The Multifaceted Role of Mast Cells in Cancer
Mast cells may play an important role in cancer.
They are potential triggers of allergic reactions, so stabilising them has long been a therapeutic target in treating allergies, asthma, and anaphylaxis.
It is time to shift attention to the role mast cells play in cancer and how we might use this understanding for therapeutic advantage.
Mast cells originate in the bone marrow and enter the circulation in immature form.
Once settled into a tissue site, they mature, taking on characteristics specific for that tissue.
There are two general types of mast cells: those found in connective tissue and those found in mucosal tissue.
We usually think of mast cells in association with boundary areas, such as the skin, but especially the mucosa of the lungs, digestive tract, mouth, nose, and eyes.
One image of mast cells is a cross between a sentry and a land mine posted around our perimeter.
When triggered by antigens, they degranulate, releasing destructive enzymes and sounding chemical alarms that cause a series of chain reactions resulting in acute allergic inflammation.
Often our therapeutic intent is to decrease allergen-triggered reactions.
In a paper titled, “The role mast cells have in tumour growth,” Conti, Castellani, and colleagues point out that many tumours are surrounded by mast cell infiltrates. They present evidence that these mast cells secrete inflammatory cytokines that sometimes benefit the cancer. Once mast cells are attracted to tumours by chemo-attractants like Stem Cell Factor, they are then triggered to secrete molecules that act as growth factors aiding tumour growth, angiogenesis, and metastasis. The mast cells ‘remodel’ the tumour microenvironment to promote tumour growth. This increases secretion of inflammatory chemicals, increasing activity of NF-kappaB and increasing the tumour’s ability to suppress T cell and natural killer cell attacks against it.
In their 2009 paper, the Italians Ribatti and Crivelatto suggest that mast cells could be a target for cancer treatment. Citing evidence that mast cells appear to play a significant role in tumour angiogenesis, they write, “In tumour models, mast cells have been shown to play a decisive role in inducing the angiogenic switch which precedes malignant transformation. There is, moreover, strong evidence that mast cells significantly influence angiogenesis and thus growth and progression in human cancers.” It would appear that if we could decrease mast cells we might inhibit both tumour angiogenesis and tumour growth.
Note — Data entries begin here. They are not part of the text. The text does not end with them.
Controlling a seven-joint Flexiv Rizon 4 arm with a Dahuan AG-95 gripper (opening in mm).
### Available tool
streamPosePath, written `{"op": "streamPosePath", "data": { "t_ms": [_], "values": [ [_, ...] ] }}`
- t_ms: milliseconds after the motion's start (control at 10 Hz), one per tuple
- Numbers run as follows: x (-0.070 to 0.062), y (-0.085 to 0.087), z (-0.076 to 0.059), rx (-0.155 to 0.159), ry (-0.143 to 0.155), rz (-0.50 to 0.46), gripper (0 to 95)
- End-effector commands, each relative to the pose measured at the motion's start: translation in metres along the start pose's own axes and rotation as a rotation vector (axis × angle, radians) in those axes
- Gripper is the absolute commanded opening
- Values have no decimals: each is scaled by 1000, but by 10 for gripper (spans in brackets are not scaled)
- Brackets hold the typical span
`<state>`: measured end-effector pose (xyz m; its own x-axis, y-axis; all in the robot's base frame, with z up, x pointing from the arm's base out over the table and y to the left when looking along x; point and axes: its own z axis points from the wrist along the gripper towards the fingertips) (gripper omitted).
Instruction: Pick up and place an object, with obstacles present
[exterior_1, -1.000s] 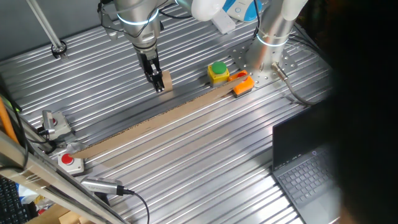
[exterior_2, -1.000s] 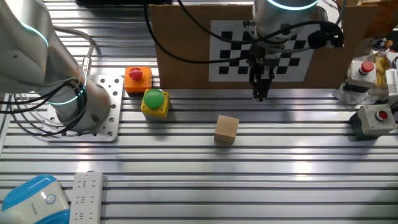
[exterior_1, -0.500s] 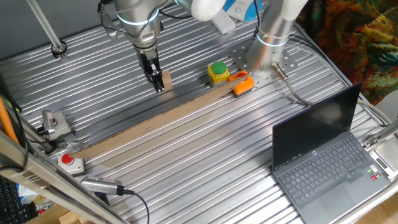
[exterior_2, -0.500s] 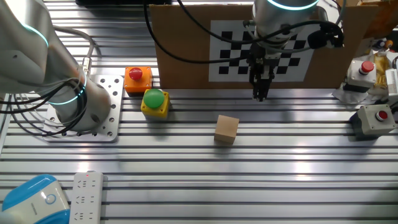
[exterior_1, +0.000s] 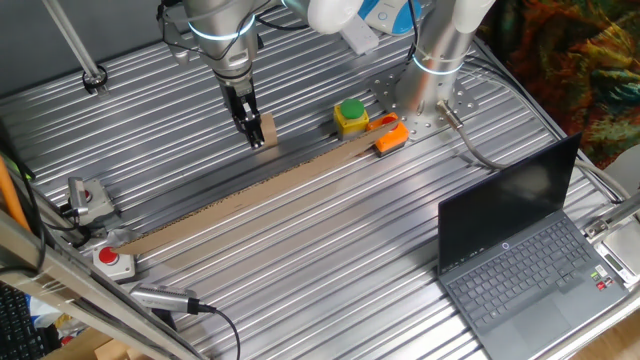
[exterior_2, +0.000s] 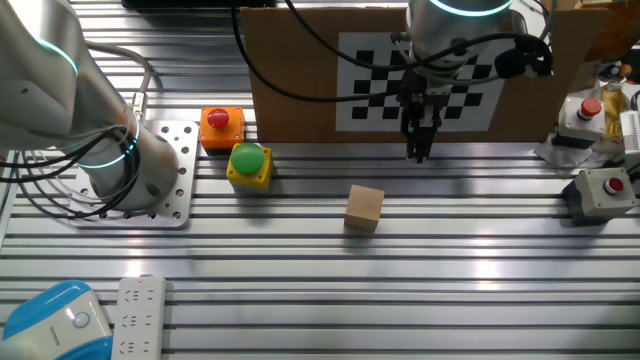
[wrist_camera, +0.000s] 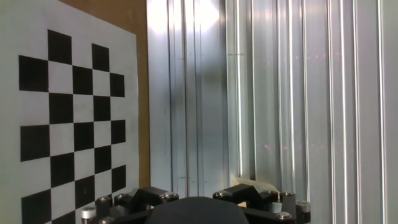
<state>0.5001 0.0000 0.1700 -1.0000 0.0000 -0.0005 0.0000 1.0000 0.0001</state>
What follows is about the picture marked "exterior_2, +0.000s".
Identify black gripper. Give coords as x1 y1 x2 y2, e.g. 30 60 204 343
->
398 69 447 165

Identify wooden cube block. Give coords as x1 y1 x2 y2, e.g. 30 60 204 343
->
343 184 386 233

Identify checkerboard calibration paper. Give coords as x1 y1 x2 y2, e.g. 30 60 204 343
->
335 31 522 133

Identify brown cardboard board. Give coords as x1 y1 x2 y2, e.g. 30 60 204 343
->
239 5 609 144

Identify grey box tall red button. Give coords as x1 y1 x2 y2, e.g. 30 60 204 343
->
551 96 607 150

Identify yellow box green button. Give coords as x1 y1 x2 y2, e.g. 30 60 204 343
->
225 142 274 192

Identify grey box flat red button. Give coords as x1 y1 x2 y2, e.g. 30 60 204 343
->
562 167 639 222

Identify orange box red button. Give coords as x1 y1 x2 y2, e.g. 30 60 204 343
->
199 106 247 153

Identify yellow plastic bag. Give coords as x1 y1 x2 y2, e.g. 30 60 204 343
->
598 81 630 142

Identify small coloured balls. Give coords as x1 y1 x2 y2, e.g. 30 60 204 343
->
605 62 634 80

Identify brown cardboard box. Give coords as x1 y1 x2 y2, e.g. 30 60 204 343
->
574 0 640 64

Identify white power strip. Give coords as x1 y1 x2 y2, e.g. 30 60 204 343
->
110 274 167 360

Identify blue and white device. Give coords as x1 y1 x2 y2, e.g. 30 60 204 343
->
0 279 114 360

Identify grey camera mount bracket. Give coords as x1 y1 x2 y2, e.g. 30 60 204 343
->
508 8 529 39

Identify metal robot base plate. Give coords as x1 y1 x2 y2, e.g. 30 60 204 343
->
68 119 200 230

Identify grey braided hose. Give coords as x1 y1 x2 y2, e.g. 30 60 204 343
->
85 41 154 122

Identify black base cable bundle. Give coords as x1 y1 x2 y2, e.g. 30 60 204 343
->
0 124 143 222
Conti P, Castellani ML, Kempuraj D, et al. Role of mast cells in tumor growth. Ann Clin Lab Sci. 2007;37(4):315-322.
Huang B, Lei Z, Zhang GM, et al. SCF-mediated mast cell infiltration and activation exacerbate the inflammation and immunosuppression in tumor microenvironment. Blood. 2008;112(4):1269-1279.
Ribatti D, Crivellato E. The controversial role of mast cells in tumor growth. Int Rev Cell Mol Biol. 2009;275:89-131.